For now, the weakness of Medvedev and the uncertainty about his future role makes him a weak representative of Russia abroad. At the same time, Putin is also a weakened representative of Russia abroad, as he is, in most respects, not the lawful or legitimate representative of Russia in this sphere.
This means Russia is in a poor position to conduct negotiations and make commitments. It is also in a poor position to float proposals for improved relations with the West; every word from either leader is deservedly subject to speculation about its significance in the complex Kremlinological situation.
This novel, institutional distrust comes on top of the deep distrust Russia earned for itself over its seven Soviet decades. Gorbachev and Yeltsin managed mostly to dispel that old distrust, but Putin has almost gleefully rebuilt it.

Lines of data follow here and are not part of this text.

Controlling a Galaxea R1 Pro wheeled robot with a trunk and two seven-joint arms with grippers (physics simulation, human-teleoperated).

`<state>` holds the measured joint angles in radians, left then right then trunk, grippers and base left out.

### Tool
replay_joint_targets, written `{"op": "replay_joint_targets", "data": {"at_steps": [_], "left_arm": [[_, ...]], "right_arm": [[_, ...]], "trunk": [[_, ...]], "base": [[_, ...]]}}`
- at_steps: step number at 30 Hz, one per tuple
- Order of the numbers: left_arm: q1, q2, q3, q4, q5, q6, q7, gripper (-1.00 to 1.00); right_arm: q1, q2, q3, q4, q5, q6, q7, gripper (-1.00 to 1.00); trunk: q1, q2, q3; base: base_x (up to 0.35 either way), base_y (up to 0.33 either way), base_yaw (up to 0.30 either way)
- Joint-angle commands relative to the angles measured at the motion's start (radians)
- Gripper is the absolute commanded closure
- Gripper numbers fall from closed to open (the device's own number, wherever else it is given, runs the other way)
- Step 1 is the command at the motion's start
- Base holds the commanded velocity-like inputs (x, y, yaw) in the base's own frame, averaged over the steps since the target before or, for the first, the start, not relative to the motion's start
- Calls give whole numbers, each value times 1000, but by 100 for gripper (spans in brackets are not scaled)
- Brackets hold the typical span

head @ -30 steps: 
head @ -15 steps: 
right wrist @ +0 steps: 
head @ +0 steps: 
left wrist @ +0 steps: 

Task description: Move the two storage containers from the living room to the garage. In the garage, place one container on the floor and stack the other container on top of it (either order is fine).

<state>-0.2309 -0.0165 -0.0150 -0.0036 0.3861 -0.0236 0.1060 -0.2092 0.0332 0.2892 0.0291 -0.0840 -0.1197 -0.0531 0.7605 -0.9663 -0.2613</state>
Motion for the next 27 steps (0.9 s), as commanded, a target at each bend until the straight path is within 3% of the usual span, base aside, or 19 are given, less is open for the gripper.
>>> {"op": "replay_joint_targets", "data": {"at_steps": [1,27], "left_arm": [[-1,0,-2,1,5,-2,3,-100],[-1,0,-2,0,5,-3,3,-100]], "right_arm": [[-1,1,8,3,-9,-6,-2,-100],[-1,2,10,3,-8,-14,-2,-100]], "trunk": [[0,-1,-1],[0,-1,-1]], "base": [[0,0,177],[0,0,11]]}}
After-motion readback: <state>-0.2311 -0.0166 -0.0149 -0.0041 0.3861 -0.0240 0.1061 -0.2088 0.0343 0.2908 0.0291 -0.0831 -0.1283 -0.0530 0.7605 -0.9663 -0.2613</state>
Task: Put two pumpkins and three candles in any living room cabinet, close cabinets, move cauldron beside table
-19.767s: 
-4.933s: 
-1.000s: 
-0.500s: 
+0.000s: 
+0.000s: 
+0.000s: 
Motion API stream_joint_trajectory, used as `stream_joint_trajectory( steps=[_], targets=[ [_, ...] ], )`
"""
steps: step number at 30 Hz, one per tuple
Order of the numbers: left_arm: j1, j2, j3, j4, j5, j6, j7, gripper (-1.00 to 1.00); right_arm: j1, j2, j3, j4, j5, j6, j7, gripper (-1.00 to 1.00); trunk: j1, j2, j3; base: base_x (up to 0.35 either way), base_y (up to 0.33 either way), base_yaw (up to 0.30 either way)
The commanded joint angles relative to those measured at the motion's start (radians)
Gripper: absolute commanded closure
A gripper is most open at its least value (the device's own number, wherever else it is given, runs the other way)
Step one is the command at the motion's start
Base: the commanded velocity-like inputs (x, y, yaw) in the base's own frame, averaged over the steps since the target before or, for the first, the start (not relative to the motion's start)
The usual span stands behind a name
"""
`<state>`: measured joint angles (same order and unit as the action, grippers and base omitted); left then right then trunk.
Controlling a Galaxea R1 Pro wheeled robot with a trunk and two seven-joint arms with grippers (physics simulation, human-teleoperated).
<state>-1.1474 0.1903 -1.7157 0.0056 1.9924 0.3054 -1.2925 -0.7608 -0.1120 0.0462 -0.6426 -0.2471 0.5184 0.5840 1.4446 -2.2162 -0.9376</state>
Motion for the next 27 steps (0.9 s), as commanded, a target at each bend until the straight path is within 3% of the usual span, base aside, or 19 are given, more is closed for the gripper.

In these conditions, even those words from Medvedev and Putin that warrant being heard on their merits, whether as comments on Western policies or as proposals for improving relations, end up being heard mainly for speculation about what political game the words are meant to play, not for their substance. This is the unfortunate reality with which Medvedev must live. He will need to learn quickly to be extremely patient with the world for its failure to hear him as seriously as he’d like to be heard, or for the West’s failure to take him up on his suggestions, which he probably sincerely believes would be in the West’s own interest. He will have to be every bit as patient with the West as he is compelled to be with Putin. If he shows this patience, and if he does gradually garner genuine authority, the opening to the West may yet lead someday to something of major mutual benefit.